Since then Jimenez has faced crisis after crisis that called into question Novartis’ diversification strategy. In November, Jimenez got a warning letter from the FDA personally addressed to him scolding the CEO for unresolved manufacturing problems in the company’s generic drug division.

The FDA found the over-the-counter unit that makes Excedrin was producing pills broken or in the wrong bottles. Jimenez shut the plant, took a $120 million charge and has halted Excedrin shipments until the problems are fixed.

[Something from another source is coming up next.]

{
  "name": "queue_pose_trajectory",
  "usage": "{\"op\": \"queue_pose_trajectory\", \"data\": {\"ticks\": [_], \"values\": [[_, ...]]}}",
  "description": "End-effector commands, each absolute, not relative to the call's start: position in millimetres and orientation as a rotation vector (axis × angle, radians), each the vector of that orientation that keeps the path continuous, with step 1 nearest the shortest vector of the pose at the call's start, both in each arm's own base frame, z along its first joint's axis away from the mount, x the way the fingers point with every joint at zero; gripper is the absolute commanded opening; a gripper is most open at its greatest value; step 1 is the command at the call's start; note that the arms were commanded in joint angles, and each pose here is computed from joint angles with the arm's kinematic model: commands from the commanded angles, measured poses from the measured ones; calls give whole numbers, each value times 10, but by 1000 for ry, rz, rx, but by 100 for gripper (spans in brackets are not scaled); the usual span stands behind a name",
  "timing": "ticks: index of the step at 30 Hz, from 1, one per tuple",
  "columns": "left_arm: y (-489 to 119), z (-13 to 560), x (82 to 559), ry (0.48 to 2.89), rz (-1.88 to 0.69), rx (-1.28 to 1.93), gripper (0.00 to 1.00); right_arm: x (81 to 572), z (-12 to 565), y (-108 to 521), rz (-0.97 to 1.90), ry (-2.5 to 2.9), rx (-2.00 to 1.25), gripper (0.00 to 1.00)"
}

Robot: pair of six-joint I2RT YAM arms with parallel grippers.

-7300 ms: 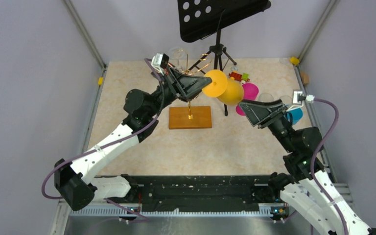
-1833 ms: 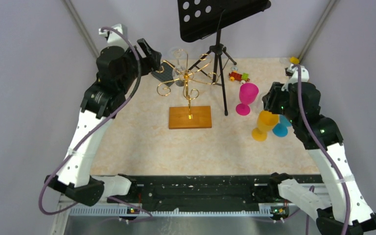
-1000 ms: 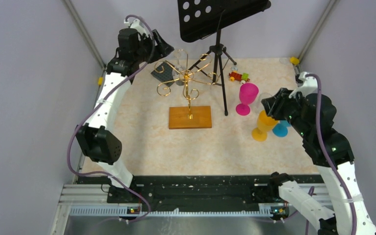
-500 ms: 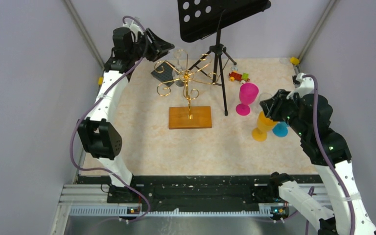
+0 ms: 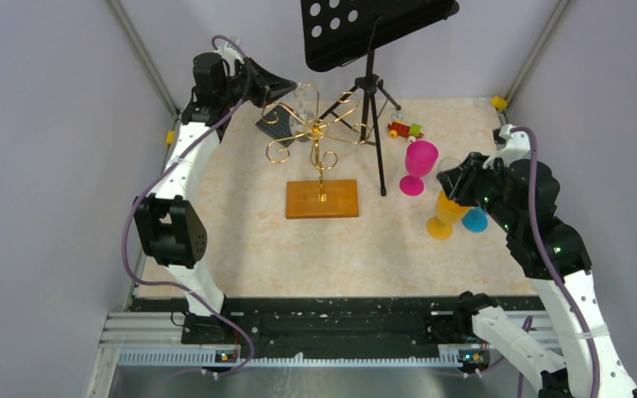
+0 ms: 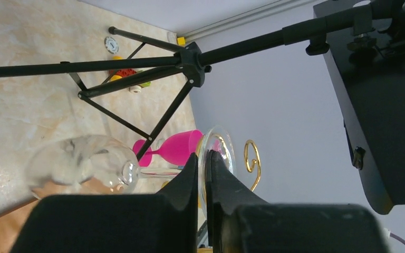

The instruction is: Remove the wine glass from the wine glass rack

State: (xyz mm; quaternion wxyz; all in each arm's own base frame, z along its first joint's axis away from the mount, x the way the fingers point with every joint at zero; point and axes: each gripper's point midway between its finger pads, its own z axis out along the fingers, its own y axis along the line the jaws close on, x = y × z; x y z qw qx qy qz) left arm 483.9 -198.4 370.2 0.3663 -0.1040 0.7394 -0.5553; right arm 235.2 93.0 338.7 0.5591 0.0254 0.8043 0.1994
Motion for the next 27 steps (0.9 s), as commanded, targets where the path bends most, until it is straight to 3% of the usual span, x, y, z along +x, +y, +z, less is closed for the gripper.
{"op": "queue_pose_trajectory", "data": {"ticks": [1, 15, 27], "values": [[-2060, 3896, 4742, 1846, -1489, -185, 0, 2371, 3516, 942, 497, 1842, 70, 31], [-2050, 4522, 4553, 1603, -1682, -201, 0, 2352, 3505, 936, 504, 1838, 80, 30], [-2172, 4468, 4510, 1628, -1736, -129, 0, 2333, 3487, 967, 525, 1834, 68, 29]]}}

In January, it was revealed that a patient had died after taking Gilenya, the first pill to treat the nerve-destroying disease multiple sclerosis. Jimenez had touted the pill as a research victory, and sales had been increasing faster than any multiple sclerosis drug ever, hitting $494 million in its first full year on the market. Regulators worldwide are looking into its safety, and in Europe, patients’ hearts are being monitored the first time they take the medicine. Another MS pill, BG-12 from Biogen, is on its way, and analysts think that it is likely to be the first-choice treatment for patients.

Jimenez argues it signifies strength, not weakness, that he can face down all these problems and still forecast that sales will stay about the same in 2012 as in 2011, with a dip in operating profit. Novartis is expected to file no new drugs with the FDA or other regulators in 2012. In 2013, there should be seven, including new drugs for heart failure and hepatitis C.

“I knew exactly what I was getting into,” Jimenez says. “When Dan put me in charge of the pharmaceutical division, I saw 2012 then. It was very clear what we were going to be going through. Back then it seemed a long way away. We have had a lot of time to plan and to prepare.” For better or for worse, the wait is over.